__EXERCISE PROMPT__
Your task is to copy every line of the entries that contains "dark".

___ GIVEN DATA ___

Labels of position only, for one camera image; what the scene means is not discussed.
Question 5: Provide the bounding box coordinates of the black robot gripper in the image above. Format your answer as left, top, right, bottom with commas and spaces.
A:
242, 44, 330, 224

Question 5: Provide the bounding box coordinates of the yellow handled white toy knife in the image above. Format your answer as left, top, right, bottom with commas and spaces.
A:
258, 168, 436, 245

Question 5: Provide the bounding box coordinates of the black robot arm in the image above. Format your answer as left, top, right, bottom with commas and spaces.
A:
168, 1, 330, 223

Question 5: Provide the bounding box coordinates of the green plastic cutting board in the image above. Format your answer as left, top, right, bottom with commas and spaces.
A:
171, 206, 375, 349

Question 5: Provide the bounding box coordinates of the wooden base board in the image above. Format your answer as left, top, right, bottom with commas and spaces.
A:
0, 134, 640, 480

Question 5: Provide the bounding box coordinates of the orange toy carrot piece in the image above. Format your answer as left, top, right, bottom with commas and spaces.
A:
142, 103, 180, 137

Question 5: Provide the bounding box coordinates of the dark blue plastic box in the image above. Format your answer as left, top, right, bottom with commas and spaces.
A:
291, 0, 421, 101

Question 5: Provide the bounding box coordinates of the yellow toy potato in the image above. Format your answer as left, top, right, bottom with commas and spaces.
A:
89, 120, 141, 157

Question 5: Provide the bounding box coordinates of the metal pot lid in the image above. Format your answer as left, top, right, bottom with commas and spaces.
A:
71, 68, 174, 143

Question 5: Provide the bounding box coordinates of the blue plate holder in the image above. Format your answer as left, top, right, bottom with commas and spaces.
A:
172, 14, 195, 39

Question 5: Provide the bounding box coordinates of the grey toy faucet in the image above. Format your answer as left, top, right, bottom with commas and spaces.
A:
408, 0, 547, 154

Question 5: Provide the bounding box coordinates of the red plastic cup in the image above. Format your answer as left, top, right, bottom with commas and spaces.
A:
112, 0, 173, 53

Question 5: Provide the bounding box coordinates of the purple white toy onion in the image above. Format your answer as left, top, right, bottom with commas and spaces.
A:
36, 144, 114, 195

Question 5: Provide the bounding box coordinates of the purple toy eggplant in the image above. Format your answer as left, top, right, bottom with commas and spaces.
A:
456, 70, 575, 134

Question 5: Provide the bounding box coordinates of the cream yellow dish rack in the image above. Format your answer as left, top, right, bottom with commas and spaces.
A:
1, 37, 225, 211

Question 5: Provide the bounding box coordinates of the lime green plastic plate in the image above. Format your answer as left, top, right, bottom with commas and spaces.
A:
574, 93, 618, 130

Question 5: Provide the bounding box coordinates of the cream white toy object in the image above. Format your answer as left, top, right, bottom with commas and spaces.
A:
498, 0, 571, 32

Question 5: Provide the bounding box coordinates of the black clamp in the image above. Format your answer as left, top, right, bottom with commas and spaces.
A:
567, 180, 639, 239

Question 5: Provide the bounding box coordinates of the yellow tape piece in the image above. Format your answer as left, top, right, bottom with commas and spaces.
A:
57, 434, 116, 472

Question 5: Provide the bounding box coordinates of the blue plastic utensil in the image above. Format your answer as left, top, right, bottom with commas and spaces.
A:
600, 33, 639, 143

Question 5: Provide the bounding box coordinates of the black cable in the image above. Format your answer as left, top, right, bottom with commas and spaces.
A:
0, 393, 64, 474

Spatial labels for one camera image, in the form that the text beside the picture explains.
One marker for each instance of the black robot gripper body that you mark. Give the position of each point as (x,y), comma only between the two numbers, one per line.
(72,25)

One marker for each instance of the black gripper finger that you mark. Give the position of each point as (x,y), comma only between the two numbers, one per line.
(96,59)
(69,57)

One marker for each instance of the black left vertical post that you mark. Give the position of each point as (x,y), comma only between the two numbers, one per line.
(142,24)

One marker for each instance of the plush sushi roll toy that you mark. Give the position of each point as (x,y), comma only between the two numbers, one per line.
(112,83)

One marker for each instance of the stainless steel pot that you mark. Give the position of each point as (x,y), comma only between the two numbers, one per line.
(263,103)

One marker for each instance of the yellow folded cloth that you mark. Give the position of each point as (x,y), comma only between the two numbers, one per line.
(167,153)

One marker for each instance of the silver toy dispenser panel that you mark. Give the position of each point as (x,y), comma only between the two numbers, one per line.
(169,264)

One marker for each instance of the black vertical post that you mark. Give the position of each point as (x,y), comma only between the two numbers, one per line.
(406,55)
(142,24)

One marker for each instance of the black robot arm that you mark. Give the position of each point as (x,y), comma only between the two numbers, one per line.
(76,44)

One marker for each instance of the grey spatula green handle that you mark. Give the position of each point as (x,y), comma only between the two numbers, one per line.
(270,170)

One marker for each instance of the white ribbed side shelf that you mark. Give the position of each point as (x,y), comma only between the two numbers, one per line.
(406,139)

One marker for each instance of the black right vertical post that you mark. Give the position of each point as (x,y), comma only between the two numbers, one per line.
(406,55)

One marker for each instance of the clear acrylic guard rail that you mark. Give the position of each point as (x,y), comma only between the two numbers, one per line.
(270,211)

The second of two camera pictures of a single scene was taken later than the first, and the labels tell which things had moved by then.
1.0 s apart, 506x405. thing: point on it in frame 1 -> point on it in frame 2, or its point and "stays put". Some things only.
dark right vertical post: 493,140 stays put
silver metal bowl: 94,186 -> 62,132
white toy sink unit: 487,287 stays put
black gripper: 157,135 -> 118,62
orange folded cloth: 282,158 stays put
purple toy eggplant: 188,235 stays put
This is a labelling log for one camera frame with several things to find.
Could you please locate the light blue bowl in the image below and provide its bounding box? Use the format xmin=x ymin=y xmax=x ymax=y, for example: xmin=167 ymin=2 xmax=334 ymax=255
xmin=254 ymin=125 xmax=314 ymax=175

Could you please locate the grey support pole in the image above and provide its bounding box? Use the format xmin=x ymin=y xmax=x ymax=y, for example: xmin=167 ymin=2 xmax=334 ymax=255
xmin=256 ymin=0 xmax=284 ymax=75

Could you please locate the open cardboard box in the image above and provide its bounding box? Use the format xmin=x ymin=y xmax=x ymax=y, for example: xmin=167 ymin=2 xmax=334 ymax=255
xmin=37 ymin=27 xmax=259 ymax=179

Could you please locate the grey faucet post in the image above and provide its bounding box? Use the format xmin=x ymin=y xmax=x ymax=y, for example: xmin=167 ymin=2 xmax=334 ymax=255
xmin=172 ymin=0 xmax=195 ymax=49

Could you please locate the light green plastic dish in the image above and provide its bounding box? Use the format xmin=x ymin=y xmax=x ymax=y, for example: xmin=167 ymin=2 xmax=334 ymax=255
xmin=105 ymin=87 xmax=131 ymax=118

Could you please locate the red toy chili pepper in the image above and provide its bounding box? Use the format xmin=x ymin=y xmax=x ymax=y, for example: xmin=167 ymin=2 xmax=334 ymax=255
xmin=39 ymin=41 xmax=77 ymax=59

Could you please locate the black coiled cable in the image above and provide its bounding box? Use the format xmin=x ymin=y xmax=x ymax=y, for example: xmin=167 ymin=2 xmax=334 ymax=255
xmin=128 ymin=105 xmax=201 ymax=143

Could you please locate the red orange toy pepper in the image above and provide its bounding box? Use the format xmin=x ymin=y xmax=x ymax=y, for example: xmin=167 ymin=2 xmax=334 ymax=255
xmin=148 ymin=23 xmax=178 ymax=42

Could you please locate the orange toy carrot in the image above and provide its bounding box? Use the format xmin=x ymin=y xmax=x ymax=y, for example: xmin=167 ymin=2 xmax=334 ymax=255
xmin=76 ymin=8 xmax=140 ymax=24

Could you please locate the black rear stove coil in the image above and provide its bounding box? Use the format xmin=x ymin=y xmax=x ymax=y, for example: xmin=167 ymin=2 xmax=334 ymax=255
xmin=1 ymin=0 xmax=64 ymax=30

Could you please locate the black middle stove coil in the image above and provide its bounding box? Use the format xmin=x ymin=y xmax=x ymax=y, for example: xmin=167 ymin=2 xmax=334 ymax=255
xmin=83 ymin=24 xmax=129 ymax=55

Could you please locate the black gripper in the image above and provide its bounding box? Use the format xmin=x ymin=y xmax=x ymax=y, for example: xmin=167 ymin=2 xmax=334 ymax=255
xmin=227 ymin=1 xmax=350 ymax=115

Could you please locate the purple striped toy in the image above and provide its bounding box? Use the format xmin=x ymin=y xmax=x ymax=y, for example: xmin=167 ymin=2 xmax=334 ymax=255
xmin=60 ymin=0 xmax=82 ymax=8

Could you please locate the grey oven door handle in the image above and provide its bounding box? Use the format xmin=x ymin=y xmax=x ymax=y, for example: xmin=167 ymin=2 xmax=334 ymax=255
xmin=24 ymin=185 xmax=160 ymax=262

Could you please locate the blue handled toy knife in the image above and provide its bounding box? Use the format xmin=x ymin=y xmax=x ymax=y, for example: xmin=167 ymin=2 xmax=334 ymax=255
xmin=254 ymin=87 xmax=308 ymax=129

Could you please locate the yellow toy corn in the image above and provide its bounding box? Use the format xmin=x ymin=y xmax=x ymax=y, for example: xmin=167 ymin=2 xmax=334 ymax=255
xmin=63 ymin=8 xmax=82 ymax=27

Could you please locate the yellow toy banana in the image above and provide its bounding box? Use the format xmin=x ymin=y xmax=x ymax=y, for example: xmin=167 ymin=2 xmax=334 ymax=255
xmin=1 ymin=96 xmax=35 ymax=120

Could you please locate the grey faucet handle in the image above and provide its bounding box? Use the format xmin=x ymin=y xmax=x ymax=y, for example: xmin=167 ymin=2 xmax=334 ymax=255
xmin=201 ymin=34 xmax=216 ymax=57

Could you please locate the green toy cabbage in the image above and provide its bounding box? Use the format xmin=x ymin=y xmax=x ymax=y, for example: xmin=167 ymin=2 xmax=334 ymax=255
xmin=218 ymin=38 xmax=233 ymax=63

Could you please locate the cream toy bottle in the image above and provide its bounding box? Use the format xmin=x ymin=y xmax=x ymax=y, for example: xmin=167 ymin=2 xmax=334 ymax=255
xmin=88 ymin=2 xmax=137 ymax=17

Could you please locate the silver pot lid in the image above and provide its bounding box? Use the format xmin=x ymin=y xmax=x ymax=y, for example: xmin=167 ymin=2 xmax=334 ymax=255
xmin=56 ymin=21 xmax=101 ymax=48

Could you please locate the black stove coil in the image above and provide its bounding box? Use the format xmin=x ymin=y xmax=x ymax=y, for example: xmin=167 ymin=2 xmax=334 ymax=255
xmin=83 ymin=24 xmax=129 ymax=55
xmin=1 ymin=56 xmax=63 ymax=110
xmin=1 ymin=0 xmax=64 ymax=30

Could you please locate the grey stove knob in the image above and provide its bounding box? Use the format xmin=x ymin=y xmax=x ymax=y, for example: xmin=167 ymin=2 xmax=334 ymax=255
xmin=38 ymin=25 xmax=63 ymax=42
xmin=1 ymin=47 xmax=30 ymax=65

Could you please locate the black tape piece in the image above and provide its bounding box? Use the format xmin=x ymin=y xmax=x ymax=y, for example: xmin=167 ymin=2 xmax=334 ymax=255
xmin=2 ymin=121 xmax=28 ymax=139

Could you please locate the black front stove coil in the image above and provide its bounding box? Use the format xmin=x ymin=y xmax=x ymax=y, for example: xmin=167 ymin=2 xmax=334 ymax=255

___

__REPLY__
Question 5: Provide the bounding box coordinates of the dark blue plastic box in the image above. Format your answer as left, top, right, bottom with commas and spaces.
dark right vertical post: 493,140 stays put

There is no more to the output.